A crucial component of the Big Data value proposition is the ability to bring together structured and unstructured data in a single platform for business analytics and application development. That approach received further validation last week when HP announced it had “combined” Autonomy’s enterprise search platform with Vertica’s massively parallel analytic database into a single Big Data Analytics platform.
Yes, but … delivering a comprehensive, seamless Big Data Analytics platform requires a lot more than just “combining” two complimentary technologies. Unfortunately, the Autonomy/Vertica announcement was short on specifics and lacked some key details. Perhaps this shouldn’t come as a shock, since the Autonomy acquisition closed just over a month ago.

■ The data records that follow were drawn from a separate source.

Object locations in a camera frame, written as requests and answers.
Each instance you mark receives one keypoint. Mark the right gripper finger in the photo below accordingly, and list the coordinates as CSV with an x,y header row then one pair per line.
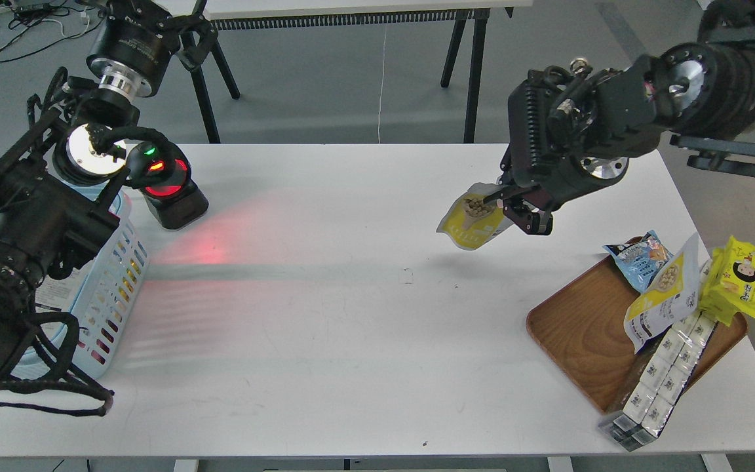
x,y
527,217
508,193

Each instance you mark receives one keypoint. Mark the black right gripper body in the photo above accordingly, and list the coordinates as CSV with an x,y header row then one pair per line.
x,y
544,166

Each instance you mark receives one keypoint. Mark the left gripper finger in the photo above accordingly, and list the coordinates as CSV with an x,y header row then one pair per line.
x,y
198,34

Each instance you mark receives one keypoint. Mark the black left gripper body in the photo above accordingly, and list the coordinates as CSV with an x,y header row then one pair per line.
x,y
130,39

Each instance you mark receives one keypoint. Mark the yellow white snack pouch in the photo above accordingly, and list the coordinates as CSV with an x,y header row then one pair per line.
x,y
672,296
470,222

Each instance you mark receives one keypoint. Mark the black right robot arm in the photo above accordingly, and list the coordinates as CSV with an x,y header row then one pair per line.
x,y
703,92

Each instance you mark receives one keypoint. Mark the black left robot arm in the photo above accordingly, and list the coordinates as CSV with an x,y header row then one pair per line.
x,y
58,181

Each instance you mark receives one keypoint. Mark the blue snack bag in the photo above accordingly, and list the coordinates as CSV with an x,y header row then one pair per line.
x,y
639,261

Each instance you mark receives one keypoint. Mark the yellow snack packet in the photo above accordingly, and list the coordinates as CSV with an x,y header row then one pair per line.
x,y
729,289

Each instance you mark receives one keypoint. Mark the light blue plastic basket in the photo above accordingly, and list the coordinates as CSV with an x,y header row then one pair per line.
x,y
105,303

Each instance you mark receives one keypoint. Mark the white background table black legs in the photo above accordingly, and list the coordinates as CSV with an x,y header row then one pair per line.
x,y
248,15

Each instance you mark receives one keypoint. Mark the brown wooden tray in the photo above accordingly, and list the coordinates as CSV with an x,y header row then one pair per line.
x,y
581,329

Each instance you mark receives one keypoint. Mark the black barcode scanner red window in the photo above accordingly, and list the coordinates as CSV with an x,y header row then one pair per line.
x,y
162,173

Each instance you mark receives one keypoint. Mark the white tissue multipack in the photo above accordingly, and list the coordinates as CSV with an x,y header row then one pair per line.
x,y
660,374

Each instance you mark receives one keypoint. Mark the white receipt paper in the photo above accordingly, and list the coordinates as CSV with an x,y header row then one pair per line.
x,y
60,296

Regardless, HP must answer the following questions if it is to deliver on its promise of a fully integrated Big Data Analytics platform:
- How are the two technologies integrated from a data processing perspective? HP claims to have created a “single processing layer” accessible via a NoSQL interface for both unstructured and structured data, but left most of the details out. How exactly does the new platform blend Autonomy’s Bayensian approach and Adaptive Probabilistic Concept Modeling algorithms for understanding patterns in text-based content with Vertica’s real-time loading and query capabilities for relational data?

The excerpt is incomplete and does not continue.